Congressional Budget Office Raises 10-Year Cost Estimate for Medicare Prescription Drug Benefit to $849 Billion
The Congressional Budget Office on Friday said that the Medicare prescription drug benefit will cost $849 billion over the 10-year period ending in 2015, up $54 billion from the agency's January projection, the AP/Detroit News reports. CBO's projection does not include anticipated savings, which could make the actual cost lower than the Bush administration's cost estimate of $724 billion over 10 years (Fram, AP/Detroit News, 3/5).
Analysts attributed the net spending increase to a higher estimated cost of basic benefits and a change in the cost of low-income subsidies under the original bill. About $36 billion of the $54 billion net spending increase would occur before 2013 -- the period covered under the original cost projections (CQ HealthBeat, 3/4).
CMS officials on Feb. 8 said that the drug benefit would cost more than $720 billion in its first 10 years, with expenses reaching $100 billion annually by 2015. During negotiations over the Medicare legislation, estimates placed the law's 10-year cost at about $400 billion. Shortly after Bush signed the measure into law in December 2003, the administration projected the cost to be $534 billion.

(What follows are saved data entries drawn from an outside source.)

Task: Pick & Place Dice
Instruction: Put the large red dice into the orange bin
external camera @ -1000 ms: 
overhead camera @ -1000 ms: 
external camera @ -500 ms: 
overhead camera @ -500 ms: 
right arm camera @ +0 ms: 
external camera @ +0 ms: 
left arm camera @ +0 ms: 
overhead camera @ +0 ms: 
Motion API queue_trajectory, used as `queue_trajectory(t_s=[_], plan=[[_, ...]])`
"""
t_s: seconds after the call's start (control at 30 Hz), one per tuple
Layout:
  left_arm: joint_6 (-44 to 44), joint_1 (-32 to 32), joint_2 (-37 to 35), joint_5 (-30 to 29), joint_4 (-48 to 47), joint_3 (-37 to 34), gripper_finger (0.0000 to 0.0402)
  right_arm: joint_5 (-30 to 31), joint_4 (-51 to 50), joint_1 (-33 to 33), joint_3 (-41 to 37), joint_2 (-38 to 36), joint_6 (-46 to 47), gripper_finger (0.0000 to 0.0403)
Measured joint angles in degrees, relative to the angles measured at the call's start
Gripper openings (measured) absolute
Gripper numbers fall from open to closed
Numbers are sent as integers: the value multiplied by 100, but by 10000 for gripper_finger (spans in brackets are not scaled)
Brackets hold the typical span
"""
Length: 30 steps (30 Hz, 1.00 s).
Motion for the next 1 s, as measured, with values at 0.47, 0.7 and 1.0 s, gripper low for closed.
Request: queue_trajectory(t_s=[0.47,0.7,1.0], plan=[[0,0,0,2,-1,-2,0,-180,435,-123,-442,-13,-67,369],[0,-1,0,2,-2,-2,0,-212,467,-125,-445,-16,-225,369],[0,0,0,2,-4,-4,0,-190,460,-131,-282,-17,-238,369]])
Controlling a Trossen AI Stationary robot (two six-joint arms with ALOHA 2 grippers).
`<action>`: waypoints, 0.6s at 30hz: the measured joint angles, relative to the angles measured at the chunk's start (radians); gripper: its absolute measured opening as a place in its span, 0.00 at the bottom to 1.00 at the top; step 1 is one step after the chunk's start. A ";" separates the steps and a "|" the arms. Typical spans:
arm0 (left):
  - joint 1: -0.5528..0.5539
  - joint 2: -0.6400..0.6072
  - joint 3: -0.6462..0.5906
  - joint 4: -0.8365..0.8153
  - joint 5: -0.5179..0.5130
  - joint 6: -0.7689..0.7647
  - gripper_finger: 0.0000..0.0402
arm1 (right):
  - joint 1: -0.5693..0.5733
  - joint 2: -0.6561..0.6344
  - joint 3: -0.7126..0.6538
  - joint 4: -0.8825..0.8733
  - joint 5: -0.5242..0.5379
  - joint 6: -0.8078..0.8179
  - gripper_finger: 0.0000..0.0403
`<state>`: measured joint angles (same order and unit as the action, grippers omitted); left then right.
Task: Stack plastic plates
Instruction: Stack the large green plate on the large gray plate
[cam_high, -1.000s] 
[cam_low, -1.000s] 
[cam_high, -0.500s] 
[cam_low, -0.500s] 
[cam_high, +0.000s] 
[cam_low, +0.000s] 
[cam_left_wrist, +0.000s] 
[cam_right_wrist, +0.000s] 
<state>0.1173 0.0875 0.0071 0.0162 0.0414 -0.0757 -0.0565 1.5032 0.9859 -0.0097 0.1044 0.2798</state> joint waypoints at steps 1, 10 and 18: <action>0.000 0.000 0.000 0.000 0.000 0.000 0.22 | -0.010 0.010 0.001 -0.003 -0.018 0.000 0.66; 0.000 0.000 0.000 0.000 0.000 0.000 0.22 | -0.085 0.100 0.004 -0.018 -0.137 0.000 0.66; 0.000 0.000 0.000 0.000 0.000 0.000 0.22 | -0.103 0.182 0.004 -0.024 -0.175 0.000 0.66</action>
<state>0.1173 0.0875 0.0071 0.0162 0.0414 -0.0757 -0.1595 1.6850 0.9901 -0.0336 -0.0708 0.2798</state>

Administration officials have said that new and previous estimates are not comparable because the older projections covered the years 2004 to 2013, while the newer estimate covers the period between 2006 -- when the new prescription drug benefit takes effect -- and 2015 (California Healthline, 2/14).
Thomas Kahn, Democratic staff director of the House Budget Committee, said, "The price tag for the Republican Medicare prescription drug bill just gets higher and higher. The underlying benefits for seniors never improve."
Noam Neusner, spokesperson for the Office of Management and Budget, said, "The drug benefit is a necessary improvement to Medicare. We are working to see the new drug law implemented fully, along with benefits such as greater individual choice and other efforts to control costs" (AP/Detroit News, 3/5).
CMS Administrator Mark McClellan said that the administration is "doing everything we can to keep costs down." He added, "We have all the legislative authority we need to do that."
Senate Budget Committee Chair Judd Gregg (R-N.H.) said that the committee remains on schedule to consider a budget proposal "that cuts the deficit in half, holds the line on discretionary spending and includes mandatory savings" (CQ HealthBeat, 3/4).
A "substantial number" of health insurers have indicated they will participate in the Medicare drug benefit next year, "defying the predictions of many industry experts," the New York Times reports.
Officials for Aetna, Medco Health Solutions and UnitedHealth Group have each said they plan to participate in the new drug benefit on a national level, according to the Times. Caremark Rx and PacifiCare have also said they plan to offer drug plans in at least some states, and BlueCross BlueShield plans in Florida, Michigan, New Jersey and Pennsylvania have said they also intend to offer drug plans.
In addition, AARP said it is considering partnering with UnitedHealth to offer a drug plan.
Insurers had until Feb. 18 to notify the federal government of their intentions, and the government has not yet disclosed the results, the Times reports. Companies planning to participate in the drug benefit must file formal applications by March 23, and the government is expected to award contracts in early September.
According to the Times, insurers' interest in offering the benefits has increased in part because of federal subsidies that aim to minimize companies' financial risks. According to the Times, insurers' participation is "necessary for the success of the new law," which "relies heavily on competing private plans."
However, private insurers' participation "does not guarantee that beneficiaries will be satisfied" because they may be confused by offerings or disappointed with savings or the specific medications covered, the Times reports (Pear, New York Times, 3/6).
Investors' Business Daily on Monday examined how Bush might "not be able to put off a Medicare showdown for long," in part because of an "obscure, 11th hour addition" to the law. The provision requires the president to act when actuarial estimates for two consecutive years indicate that taxpayer revenues will be needed within six years to cover 45% of Medicare costs.
According to IBD, such a "funding alarm" will go off in 2007 if current upward projections continue. The situation "could put Medicare front and center in the next presidential election year," IBD reports (Graham, Investors' Business Daily, 3/7).